Some details: A Group has many Posts, and a user may have access to hundreds of Groups and thousands of Posts within each Group. A search for "Foo" should return all Groups with "Foo" in the name and all Posts, within the Groups that they have access to, and have "Foo" in the content.
The way I thought of dealing with it is to have a list of user_id's associated on each document index and then include the user_id in the query string to verify that the user has access. Once the results are returned we could do an additional check to see that they have access to the content before returning the results.
The document index is something like this:
fields = [
search.TextField(name="data", value="some searchable stuff"),
search.AtomField(name="post_id", value="id of post"),
search.AtomField(name="group_id", value="id of group"),
search.AtomField(name="user_id", value=user_id_1),
search.AtomField(name="user_id", value=user_id_2),
#.... add the thousand other users who have access to the group (done in loop)
]
#then query run a user 123 would be as follows:
results = index.search("data = Foo AND user_id = 123")

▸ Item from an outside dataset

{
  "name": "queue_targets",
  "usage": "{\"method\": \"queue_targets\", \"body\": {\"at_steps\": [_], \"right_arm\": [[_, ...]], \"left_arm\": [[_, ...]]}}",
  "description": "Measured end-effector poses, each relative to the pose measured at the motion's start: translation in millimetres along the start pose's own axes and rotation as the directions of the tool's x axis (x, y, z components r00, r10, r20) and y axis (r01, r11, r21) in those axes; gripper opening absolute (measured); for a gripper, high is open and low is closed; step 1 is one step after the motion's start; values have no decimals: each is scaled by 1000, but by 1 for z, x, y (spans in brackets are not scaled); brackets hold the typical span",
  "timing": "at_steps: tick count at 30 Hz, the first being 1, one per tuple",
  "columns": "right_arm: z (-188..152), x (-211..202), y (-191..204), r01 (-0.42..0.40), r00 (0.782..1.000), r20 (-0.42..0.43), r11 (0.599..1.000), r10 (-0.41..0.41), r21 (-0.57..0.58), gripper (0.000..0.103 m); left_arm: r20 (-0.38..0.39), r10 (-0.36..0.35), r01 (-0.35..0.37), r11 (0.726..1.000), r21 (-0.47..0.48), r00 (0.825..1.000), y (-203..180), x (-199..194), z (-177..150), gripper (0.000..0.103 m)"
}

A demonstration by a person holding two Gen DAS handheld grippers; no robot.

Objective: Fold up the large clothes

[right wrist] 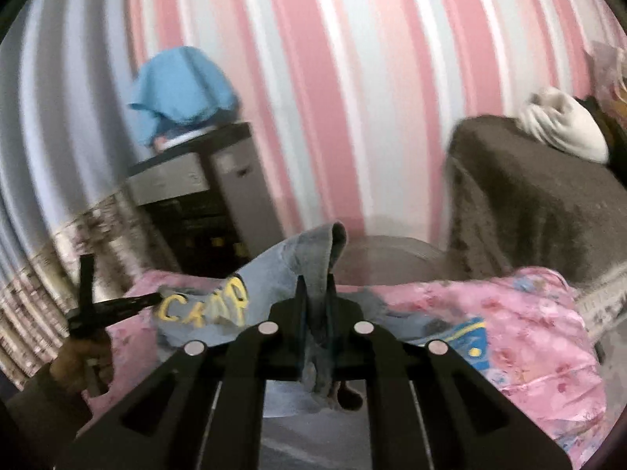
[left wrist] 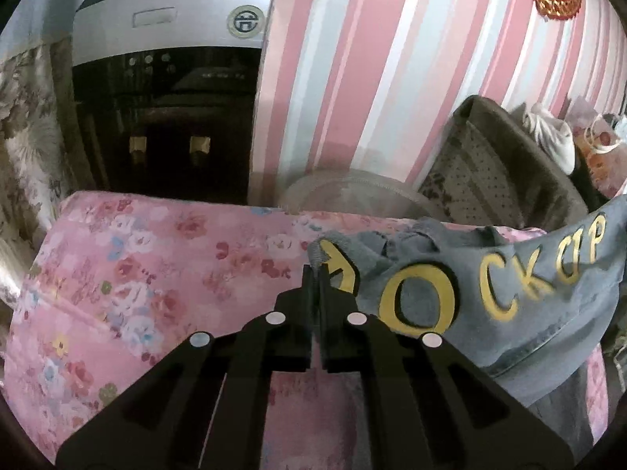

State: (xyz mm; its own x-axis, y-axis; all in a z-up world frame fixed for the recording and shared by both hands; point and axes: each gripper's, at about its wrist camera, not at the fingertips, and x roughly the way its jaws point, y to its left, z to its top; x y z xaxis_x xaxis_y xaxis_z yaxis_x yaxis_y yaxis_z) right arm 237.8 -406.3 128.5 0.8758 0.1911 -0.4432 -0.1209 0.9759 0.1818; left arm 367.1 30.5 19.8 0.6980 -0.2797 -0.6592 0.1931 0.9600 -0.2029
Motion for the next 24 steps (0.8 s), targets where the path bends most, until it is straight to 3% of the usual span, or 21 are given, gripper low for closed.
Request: {"method": "queue_targets", "body": {"at_steps": [3, 6, 7, 10, 11, 12, 13, 14, 16, 18, 21, 23, 24], "right_arm": [[-14, 18, -39, 81, 995, -57, 994, -77, 72, 8], [-46, 42, -70, 134, 978, -176, 986, -115, 100, 8], [-57, 48, -76, 134, 972, -208, 986, -110, 103, 9], [-87, 58, -88, 129, 958, -270, 985, -95, 111, 13], [-94, 59, -88, 120, 958, -275, 986, -84, 116, 19], [-100, 60, -88, 108, 956, -284, 988, -72, 114, 28], [-103, 59, -86, 100, 956, -286, 989, -64, 112, 48], [-104, 60, -84, 92, 957, -285, 989, -56, 114, 60], [-106, 60, -78, 79, 956, -290, 991, -44, 111, 61], [-105, 57, -73, 88, 955, -289, 992, -60, 85, 62], [-103, 45, -70, 84, 963, -262, 994, -63, 69, 62], [-96, 33, -64, 88, 971, -227, 995, -77, 38, 67], [-93, 28, -63, 90, 975, -206, 995, -82, 29, 67]], "left_arm": [[-6, 8, -8, 1000, 8, 1000, -13, 13, 4, 8], [-8, 16, -17, 999, -40, 1000, -15, 14, 2, 80], [9, 10, -10, 999, -51, 1000, -15, 10, 0, 90], [-5, -12, 11, 1000, -24, 1000, -26, -4, -15, 91], [-21, -31, 31, 1000, -1, 999, -34, -8, -25, 92], [-34, -38, 38, 999, 28, 999, -43, -11, -34, 94], [-45, -29, 32, 998, 55, 999, -50, -11, -41, 95], [-74, 1, 7, 994, 109, 997, -62, -6, -53, 95], [-120, 64, -44, 985, 166, 991, -72, 9, -69, 94], [-232, 94, -59, 986, 156, 968, -70, 37, -85, 85], [-230, 75, -49, 992, 116, 970, -65, 38, -90, 83], [-212, 75, -45, 989, 140, 974, -70, 29, -87, 68], [-200, 87, -55, 985, 162, 976, -73, 23, -85, 67]]}}
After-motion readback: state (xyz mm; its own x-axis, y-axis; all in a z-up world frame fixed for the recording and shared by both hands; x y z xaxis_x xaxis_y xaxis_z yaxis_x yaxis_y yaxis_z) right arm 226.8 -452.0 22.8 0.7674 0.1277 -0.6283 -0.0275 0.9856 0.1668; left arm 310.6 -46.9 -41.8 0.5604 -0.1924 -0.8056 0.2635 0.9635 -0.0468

My concern with the above approach: Every new user who subscribes to a group would require the search index to be reindexed to include their user_id on each document.
Is there a better way of handling this use case?
Thanks Rob
There is no simple answer to your question. You need to plan for (a) a typical use-case, and (b) extreme cases.
If a typical user belongs to 1-3 groups, searching by group_id maybe the best solution. You will do 1-2 extra searches, but you won't need to re-index every document every time a user joins or exits a group, which is prohibitively expensive.
You can have a separate implementation for extreme cases. If a user belongs to more than X groups, it may be more efficient to retrieve all results matching the keyword, and then filter them by group_id.
An alternative approach is to always retrieve all results regardless of group_id/user_id, and store them in Memcache. Then you can filter them in memory.
Users tend to search using the same keywords - depending on your corpus, 1% of words may account for up to 99% of searches. If you have a lot of users - and a big enough cache - you will get a lot of cache hits. Note that 1GB of cache can fit tens or even hundreds of thousands of query results. An additional advantage of this approach is that it speeds up all queries, especially phrase or multi-keyword searches.